Work instructions |
From the records below, transcribe only the lines running from the one with "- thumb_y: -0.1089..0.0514" through the one with "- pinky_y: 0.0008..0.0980". Keep both of those end lines.

Given data |

[Start of Attachment]

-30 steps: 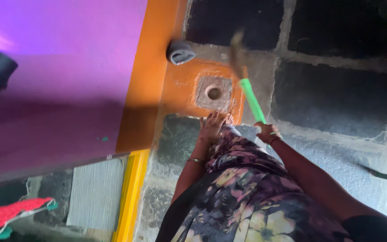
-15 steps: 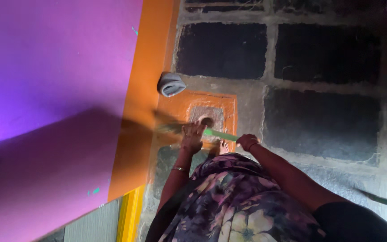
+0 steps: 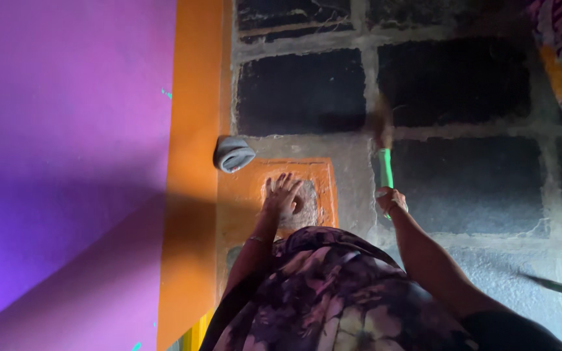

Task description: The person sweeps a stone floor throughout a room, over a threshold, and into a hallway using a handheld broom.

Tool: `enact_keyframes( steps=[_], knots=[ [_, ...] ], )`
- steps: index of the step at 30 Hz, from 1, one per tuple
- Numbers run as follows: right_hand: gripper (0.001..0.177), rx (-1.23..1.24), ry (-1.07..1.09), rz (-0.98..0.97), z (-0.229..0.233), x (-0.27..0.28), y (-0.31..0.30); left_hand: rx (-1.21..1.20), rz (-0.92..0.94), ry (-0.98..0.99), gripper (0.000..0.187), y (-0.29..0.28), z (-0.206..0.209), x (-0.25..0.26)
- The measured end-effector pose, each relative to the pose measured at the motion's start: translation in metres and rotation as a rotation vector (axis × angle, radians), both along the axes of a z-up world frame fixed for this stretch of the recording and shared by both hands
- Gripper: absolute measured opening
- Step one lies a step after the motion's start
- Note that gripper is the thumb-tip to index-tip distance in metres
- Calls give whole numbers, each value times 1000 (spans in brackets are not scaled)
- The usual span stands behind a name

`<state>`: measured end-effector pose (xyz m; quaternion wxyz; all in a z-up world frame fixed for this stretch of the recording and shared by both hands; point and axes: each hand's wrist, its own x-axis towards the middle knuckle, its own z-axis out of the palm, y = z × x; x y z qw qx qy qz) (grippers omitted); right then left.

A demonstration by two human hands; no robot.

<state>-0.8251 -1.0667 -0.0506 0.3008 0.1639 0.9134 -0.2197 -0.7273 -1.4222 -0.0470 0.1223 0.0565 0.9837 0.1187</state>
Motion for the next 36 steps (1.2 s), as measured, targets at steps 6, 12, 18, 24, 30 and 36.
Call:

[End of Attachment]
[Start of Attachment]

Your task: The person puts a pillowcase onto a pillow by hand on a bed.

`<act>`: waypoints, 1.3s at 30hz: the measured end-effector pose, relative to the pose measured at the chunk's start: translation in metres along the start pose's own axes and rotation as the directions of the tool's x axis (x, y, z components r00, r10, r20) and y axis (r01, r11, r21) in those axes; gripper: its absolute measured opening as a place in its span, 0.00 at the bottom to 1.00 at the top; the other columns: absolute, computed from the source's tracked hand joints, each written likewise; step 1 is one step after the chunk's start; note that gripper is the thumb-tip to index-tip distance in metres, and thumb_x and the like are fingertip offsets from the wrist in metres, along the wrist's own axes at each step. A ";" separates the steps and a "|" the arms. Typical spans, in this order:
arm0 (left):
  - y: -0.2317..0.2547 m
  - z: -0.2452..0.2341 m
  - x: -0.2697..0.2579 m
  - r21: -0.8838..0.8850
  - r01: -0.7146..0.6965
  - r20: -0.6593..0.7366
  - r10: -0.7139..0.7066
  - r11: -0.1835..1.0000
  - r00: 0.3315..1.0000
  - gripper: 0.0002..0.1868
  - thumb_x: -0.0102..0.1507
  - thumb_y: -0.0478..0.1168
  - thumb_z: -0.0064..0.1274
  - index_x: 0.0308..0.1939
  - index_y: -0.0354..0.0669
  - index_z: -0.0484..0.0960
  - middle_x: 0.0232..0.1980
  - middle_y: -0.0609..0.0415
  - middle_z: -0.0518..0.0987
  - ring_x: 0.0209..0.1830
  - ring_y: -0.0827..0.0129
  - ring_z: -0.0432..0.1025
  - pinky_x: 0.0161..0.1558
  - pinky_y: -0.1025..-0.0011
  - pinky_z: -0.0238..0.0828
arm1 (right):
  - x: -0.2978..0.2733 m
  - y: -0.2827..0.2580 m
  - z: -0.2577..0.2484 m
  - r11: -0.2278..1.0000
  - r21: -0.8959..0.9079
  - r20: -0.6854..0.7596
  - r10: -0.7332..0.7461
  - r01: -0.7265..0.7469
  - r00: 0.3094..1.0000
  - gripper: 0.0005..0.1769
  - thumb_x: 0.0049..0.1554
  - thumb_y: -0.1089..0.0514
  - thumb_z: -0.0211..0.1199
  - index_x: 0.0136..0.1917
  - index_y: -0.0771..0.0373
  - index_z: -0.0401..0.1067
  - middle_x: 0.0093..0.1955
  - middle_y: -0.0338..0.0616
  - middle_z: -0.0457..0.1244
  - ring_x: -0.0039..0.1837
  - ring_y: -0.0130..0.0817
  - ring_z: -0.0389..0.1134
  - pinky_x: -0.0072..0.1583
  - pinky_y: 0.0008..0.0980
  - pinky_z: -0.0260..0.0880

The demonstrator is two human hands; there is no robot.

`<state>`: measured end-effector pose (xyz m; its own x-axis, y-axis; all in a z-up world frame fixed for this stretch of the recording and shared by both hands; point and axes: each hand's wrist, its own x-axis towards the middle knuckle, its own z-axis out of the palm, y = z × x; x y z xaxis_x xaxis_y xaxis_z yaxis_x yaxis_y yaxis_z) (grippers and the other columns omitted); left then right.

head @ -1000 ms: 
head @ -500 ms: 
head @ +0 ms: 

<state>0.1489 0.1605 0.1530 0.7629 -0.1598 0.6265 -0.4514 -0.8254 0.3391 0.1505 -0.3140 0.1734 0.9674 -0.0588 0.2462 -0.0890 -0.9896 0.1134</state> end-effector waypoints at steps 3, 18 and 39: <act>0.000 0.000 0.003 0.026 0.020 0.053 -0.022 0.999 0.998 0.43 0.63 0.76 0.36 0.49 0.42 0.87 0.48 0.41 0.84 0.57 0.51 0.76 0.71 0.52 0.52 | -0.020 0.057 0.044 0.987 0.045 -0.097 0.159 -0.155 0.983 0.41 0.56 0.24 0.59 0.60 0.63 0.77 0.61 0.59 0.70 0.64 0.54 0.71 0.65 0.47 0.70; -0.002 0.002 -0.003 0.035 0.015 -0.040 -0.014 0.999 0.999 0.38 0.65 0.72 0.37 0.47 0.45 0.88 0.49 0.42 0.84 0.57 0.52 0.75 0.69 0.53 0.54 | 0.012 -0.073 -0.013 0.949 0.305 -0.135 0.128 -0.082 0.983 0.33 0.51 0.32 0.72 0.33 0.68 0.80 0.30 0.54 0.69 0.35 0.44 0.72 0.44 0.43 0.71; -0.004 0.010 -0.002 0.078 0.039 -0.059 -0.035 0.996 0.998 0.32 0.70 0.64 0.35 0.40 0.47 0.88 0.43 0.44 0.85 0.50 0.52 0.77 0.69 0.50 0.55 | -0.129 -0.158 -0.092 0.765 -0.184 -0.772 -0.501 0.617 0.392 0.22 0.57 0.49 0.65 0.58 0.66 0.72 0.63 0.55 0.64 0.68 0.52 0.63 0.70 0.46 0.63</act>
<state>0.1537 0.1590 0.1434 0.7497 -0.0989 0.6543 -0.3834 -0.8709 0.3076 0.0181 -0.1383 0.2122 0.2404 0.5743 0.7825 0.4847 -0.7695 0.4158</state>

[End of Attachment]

Problem solution |
  - thumb_y: -0.1089..0.0514
  - thumb_z: -0.0211..0.1199
  - index_x: 0.0136..0.1917
  - index_y: -0.0771..0.0373
  - index_z: -0.0401..0.1067
  - middle_x: 0.0093..0.1955
  - middle_y: -0.0338..0.0616
  - middle_z: -0.0457..0.1244
  - ring_x: -0.0039..0.1837
  - ring_y: -0.0130..0.0817
  - ring_z: -0.0389..0.1134
  - pinky_x: -0.0072..0.1583
  - pinky_y: 0.0008..0.0980

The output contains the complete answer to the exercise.